§ Work instruction: Transcribe the whole listing exactly.

•••

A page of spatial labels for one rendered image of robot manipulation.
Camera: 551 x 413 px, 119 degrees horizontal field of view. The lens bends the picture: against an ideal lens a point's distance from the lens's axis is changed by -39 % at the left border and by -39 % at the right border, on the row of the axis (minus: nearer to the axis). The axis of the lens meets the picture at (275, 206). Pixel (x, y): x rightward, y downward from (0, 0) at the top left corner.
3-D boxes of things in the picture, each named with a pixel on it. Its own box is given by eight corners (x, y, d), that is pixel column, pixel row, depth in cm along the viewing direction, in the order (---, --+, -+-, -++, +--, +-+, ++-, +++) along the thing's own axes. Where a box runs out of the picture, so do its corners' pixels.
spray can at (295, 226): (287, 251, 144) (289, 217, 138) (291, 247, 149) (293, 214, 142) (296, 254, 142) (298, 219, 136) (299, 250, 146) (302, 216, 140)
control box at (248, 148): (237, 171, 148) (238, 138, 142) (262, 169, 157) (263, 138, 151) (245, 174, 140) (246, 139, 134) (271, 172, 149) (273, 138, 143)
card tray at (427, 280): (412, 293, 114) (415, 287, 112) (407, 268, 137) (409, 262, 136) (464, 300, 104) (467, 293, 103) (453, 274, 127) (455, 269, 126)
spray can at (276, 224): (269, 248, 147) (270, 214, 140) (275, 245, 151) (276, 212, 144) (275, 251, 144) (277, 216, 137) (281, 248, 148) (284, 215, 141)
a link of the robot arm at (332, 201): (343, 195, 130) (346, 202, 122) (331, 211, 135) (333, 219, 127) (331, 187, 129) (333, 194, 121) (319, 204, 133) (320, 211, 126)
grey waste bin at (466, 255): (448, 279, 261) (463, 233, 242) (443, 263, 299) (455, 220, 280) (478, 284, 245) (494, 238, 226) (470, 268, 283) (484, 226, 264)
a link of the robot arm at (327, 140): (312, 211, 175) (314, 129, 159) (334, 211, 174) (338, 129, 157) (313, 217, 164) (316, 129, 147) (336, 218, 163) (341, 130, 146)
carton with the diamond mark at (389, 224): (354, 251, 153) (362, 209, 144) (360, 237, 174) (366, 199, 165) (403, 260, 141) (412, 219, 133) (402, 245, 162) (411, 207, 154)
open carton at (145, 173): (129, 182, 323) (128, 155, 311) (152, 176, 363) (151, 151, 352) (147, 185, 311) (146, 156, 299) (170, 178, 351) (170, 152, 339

•••

§ Solution to the problem:
A page of spatial labels for one rendered image of robot manipulation.
Camera: 551 x 413 px, 119 degrees horizontal field of view. The lens bends the picture: against an ideal lens a point's distance from the lens's axis is changed by -39 % at the left border and by -39 % at the right border, on the row of the axis (minus: nearer to the axis). The axis of the lens meets the picture at (275, 206). Pixel (x, y): x rightward, y downward from (0, 0) at the top left corner.
3-D boxes of things in the picture, each named with a pixel on it. Its own box is given by eight corners (x, y, d), that is pixel column, pixel row, depth in cm along the viewing direction, in the order (---, --+, -+-, -++, +--, +-+, ++-, +++) along the thing's own axes. Where a box runs out of the picture, so do its corners' pixels.
spray can at (295, 226): (287, 251, 144) (289, 217, 138) (291, 247, 149) (293, 214, 142) (296, 254, 142) (298, 219, 136) (299, 250, 146) (302, 216, 140)
control box at (248, 148): (237, 171, 148) (238, 138, 142) (262, 169, 157) (263, 138, 151) (245, 174, 140) (246, 139, 134) (271, 172, 149) (273, 138, 143)
card tray at (427, 280): (412, 293, 114) (415, 287, 112) (407, 268, 137) (409, 262, 136) (464, 300, 104) (467, 293, 103) (453, 274, 127) (455, 269, 126)
spray can at (276, 224): (269, 248, 147) (270, 214, 140) (275, 245, 151) (276, 212, 144) (275, 251, 144) (277, 216, 137) (281, 248, 148) (284, 215, 141)
a link of the robot arm at (332, 201): (343, 195, 130) (346, 202, 122) (331, 211, 135) (333, 219, 127) (331, 187, 129) (333, 194, 121) (319, 204, 133) (320, 211, 126)
grey waste bin at (466, 255): (448, 279, 261) (463, 233, 242) (443, 263, 299) (455, 220, 280) (478, 284, 245) (494, 238, 226) (470, 268, 283) (484, 226, 264)
a link of the robot arm at (327, 140): (312, 211, 175) (314, 129, 159) (334, 211, 174) (338, 129, 157) (313, 217, 164) (316, 129, 147) (336, 218, 163) (341, 130, 146)
carton with the diamond mark at (389, 224): (354, 251, 153) (362, 209, 144) (360, 237, 174) (366, 199, 165) (403, 260, 141) (412, 219, 133) (402, 245, 162) (411, 207, 154)
open carton at (145, 173): (129, 182, 323) (128, 155, 311) (152, 176, 363) (151, 151, 352) (147, 185, 311) (146, 156, 299) (170, 178, 351) (170, 152, 339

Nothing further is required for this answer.